During three years of share price growth, Wentworth Resources moved from a loss to profitability. That would generally be considered a positive, so we'd expect the share price to be up.

The image below shows how EPS has tracked over time (if you click on the image you can see greater detail).

earnings-per-share-growth
AIM:WEN Earnings Per Share Growth June 8th 2022

It is of course excellent to see how Wentworth Resources has grown profits over the years, but the future is more important for shareholders. This free interactive report on Wentworth Resources' balance sheet strength is a great place to start, if you want to investigate the stock further.

What About Dividends?

As well as measuring the share price return, investors should also consider the total shareholder return (TSR). Whereas the share price return only reflects the change in the share price, the TSR includes the value of dividends (assuming they were reinvested) and the benefit of any discounted capital raising or spin-off. So for companies that pay a generous dividend, the TSR is often a lot higher than the share price return.

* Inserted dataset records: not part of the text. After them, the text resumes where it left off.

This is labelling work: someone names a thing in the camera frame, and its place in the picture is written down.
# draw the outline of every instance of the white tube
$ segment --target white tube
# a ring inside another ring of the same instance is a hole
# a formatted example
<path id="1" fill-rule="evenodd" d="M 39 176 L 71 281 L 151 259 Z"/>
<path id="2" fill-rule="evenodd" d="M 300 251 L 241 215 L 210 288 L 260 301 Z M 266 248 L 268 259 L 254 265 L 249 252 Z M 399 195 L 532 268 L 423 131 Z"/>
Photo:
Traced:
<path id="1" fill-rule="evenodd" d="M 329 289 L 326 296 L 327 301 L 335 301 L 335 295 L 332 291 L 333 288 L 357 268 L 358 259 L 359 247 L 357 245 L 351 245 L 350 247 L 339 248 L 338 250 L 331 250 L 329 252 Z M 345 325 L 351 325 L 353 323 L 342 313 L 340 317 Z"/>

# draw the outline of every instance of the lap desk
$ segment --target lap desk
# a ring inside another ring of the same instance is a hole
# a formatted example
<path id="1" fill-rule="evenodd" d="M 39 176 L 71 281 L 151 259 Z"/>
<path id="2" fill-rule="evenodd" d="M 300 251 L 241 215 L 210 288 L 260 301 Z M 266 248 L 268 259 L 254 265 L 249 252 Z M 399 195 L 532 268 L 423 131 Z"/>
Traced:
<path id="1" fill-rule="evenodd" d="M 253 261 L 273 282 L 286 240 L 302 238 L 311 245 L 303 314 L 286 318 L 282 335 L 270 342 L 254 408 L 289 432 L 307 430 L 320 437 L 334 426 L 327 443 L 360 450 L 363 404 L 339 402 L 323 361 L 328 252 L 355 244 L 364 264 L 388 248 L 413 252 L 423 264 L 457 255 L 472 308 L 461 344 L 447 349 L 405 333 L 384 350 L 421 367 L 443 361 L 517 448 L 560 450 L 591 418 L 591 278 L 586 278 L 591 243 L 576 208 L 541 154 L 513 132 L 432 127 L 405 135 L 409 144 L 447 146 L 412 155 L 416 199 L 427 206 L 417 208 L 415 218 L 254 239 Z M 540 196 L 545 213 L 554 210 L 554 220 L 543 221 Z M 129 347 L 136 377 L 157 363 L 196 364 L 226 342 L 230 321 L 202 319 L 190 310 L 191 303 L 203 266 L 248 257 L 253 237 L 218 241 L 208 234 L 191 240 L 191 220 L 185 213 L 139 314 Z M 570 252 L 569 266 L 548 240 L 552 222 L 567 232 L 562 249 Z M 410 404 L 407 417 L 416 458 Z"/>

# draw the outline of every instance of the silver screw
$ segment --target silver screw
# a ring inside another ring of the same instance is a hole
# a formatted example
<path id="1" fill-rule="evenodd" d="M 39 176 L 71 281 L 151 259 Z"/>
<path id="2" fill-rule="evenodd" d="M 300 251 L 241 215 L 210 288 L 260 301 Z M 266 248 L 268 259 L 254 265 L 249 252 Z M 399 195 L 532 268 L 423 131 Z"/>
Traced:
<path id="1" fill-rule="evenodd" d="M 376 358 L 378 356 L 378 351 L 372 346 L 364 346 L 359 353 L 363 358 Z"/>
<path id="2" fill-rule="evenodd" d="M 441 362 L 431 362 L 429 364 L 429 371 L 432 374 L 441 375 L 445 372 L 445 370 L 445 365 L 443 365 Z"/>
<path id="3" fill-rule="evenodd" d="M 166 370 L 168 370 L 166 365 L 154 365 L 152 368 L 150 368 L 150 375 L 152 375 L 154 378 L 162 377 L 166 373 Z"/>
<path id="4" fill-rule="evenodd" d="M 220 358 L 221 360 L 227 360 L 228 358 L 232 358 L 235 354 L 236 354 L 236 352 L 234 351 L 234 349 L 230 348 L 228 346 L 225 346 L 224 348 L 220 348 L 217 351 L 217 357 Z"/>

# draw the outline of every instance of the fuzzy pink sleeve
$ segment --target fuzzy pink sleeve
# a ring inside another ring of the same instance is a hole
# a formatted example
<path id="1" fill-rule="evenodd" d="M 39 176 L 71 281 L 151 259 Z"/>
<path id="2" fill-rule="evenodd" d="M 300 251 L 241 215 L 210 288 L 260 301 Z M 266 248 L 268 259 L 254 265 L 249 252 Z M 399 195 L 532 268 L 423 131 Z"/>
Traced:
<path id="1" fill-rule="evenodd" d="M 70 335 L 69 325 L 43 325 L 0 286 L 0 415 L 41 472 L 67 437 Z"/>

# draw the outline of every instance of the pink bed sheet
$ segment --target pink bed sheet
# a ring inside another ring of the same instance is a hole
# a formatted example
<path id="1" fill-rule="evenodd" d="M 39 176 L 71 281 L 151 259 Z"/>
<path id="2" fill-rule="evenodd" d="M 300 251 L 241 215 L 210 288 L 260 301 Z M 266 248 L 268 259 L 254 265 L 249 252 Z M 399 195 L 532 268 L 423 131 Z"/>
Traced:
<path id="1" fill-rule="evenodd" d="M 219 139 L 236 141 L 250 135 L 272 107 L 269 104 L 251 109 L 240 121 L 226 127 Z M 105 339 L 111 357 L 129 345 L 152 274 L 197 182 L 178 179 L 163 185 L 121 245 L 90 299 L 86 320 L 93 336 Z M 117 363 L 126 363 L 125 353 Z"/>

As it happens, Wentworth Resources' TSR for the last 3 years was 34%, which exceeds the share price return mentioned earlier. And there's no prize for guessing that the dividend payments largely explain the divergence!

A Different Perspective

It's nice to see that Wentworth Resources shareholders have gained 4.2% (in total) over the last year. And yes, that does include the dividend. That falls short of the 10% it has made, for shareholders, each year, over three years. While it is well worth considering the different impacts that market conditions can have on the share price, there are other factors that are even more important. For example, we've discovered 2 warning signs for Wentworth Resources that you should be aware of before investing here.